- ABOUT THIS TASK:
Reproduce the entries shown below only from the line with "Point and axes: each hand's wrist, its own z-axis" down to the line with "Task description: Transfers", keeping both end lines and copying each one exactly.

Stored dataset items

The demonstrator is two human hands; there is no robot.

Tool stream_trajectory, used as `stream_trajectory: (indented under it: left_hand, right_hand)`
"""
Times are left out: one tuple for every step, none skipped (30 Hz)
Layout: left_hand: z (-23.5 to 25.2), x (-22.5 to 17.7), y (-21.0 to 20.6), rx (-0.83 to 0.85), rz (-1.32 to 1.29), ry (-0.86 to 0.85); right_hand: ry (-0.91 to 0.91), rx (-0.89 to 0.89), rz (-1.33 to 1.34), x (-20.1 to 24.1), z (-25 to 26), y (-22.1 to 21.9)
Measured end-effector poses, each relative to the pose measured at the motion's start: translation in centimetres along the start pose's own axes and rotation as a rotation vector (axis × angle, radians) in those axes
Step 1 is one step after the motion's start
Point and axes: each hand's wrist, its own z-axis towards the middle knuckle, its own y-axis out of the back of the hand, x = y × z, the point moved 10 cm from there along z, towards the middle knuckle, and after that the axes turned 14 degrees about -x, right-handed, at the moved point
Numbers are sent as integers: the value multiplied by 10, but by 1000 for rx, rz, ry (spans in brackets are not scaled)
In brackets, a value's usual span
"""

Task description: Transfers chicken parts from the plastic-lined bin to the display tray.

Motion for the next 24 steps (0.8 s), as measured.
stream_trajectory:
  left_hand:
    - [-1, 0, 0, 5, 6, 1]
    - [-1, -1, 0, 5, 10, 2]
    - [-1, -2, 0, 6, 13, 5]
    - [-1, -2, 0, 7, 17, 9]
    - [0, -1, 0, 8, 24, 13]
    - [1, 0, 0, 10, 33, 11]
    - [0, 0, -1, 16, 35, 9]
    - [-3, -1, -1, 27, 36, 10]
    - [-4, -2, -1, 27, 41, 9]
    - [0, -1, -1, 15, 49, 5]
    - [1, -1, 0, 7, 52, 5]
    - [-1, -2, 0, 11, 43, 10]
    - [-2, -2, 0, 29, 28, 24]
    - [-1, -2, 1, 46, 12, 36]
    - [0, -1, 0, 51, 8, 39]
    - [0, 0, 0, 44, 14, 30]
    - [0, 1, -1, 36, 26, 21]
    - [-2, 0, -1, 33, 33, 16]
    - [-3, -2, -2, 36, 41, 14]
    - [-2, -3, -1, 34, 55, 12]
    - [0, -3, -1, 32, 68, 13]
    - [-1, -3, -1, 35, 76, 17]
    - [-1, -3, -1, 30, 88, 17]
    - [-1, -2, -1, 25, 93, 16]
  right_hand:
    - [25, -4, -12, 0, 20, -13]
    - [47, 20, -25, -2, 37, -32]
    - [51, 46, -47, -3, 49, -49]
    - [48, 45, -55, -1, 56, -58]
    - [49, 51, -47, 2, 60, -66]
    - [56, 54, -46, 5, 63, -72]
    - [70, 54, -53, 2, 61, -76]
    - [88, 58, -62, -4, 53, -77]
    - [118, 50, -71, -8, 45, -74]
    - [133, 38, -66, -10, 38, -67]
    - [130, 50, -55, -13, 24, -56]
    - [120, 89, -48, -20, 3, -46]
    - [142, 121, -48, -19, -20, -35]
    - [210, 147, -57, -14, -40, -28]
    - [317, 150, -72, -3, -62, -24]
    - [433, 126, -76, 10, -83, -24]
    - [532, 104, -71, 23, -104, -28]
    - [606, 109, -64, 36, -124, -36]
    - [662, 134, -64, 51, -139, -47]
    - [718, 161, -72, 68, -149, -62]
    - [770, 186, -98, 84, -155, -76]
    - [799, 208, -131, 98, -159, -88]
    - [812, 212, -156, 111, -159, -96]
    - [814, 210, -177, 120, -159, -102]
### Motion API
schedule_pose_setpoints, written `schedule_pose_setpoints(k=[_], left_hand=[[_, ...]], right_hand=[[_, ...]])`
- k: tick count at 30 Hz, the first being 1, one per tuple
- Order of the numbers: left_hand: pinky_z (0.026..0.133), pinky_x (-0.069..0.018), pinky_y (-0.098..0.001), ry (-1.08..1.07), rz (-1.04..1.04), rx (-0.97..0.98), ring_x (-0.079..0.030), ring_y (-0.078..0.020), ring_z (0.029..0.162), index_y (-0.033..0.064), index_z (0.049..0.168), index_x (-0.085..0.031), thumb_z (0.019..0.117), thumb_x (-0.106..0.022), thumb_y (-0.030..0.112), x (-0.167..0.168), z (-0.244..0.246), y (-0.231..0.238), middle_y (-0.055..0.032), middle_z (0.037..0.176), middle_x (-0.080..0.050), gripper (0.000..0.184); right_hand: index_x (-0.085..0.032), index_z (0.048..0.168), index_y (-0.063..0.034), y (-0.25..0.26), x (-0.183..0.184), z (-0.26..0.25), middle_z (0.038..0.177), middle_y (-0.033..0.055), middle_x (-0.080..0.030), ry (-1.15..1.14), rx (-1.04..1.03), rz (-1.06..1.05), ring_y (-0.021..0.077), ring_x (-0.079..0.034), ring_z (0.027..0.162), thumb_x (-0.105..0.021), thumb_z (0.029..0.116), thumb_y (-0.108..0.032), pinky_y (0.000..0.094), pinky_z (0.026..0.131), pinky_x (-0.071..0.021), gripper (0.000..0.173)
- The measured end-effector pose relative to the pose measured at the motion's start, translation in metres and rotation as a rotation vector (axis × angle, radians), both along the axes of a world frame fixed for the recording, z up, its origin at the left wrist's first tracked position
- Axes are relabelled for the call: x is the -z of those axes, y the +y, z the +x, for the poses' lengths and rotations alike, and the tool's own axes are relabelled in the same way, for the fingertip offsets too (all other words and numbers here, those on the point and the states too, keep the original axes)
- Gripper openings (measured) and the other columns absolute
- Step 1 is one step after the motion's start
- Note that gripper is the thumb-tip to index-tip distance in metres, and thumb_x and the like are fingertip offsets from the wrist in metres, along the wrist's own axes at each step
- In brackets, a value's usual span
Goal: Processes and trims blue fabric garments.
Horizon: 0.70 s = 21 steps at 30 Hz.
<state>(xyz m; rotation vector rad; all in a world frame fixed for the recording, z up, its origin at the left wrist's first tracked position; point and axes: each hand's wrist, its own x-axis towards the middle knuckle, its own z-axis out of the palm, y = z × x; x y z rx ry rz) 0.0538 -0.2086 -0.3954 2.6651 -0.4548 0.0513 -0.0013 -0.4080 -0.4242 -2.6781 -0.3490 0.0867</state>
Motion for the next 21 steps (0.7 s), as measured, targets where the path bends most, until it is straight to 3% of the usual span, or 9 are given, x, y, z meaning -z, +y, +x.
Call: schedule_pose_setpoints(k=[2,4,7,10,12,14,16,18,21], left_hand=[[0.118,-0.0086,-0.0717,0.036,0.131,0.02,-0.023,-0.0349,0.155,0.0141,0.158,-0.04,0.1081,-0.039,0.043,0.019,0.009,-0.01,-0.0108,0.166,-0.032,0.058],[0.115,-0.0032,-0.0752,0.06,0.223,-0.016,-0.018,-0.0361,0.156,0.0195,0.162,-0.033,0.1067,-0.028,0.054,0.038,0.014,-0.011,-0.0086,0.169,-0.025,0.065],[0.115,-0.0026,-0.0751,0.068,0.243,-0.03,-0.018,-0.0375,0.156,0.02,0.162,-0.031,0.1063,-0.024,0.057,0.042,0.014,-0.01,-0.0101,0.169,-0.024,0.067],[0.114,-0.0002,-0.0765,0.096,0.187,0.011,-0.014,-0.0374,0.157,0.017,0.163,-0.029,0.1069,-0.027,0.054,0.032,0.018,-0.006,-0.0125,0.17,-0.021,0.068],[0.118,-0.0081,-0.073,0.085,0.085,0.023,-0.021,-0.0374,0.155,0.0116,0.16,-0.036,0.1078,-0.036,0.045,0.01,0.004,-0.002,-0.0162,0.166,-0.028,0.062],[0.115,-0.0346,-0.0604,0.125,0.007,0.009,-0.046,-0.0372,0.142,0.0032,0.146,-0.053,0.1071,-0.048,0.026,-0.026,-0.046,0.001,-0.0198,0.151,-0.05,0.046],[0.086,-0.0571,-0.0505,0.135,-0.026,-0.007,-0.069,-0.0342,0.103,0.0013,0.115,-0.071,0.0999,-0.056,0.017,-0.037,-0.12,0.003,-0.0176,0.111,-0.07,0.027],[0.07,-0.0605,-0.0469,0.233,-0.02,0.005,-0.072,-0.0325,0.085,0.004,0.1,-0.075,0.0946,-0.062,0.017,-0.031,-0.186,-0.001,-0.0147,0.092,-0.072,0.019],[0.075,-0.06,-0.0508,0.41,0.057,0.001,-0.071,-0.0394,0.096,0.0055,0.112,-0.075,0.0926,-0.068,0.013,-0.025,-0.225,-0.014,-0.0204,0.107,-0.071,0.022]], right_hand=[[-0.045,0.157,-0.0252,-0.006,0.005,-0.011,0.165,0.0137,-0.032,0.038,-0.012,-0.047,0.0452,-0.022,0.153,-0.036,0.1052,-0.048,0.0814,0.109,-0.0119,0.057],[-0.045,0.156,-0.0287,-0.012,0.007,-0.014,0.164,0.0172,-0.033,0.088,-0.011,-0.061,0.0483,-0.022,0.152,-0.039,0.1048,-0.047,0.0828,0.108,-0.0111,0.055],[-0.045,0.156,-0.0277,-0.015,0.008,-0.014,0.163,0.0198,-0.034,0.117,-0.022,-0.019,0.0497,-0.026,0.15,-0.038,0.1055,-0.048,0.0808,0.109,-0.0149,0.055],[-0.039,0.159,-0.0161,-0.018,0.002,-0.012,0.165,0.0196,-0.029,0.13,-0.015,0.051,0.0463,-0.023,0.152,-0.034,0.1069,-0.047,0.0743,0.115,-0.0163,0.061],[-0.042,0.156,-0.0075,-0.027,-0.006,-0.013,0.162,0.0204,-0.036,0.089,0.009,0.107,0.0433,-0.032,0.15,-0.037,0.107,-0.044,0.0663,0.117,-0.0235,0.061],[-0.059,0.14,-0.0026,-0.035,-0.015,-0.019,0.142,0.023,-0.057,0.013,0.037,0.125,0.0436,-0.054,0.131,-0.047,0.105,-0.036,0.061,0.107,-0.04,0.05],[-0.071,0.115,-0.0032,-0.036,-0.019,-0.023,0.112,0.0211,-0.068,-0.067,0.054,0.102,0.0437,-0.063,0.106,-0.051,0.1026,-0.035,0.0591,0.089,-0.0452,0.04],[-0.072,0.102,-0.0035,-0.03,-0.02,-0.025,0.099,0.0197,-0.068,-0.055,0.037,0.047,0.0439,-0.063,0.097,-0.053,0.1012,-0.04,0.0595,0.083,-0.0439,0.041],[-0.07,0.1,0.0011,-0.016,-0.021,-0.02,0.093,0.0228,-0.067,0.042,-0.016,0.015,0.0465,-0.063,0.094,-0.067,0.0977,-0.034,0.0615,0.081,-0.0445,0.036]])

- ANSWER TO THIS PROBLEM:
Point and axes: each hand's wrist, its own z-axis towards the middle knuckle, its own y-axis out of the back of the hand, x = y × z, the point moved 10 cm from there along z, towards the middle knuckle, and after that the axes turned 14 degrees about -x, right-handed, at the moved point
Numbers are sent as integers: the value multiplied by 10, but by 1000 for rx, rz, ry (spans in brackets are not scaled)
In brackets, a value's usual span
"""

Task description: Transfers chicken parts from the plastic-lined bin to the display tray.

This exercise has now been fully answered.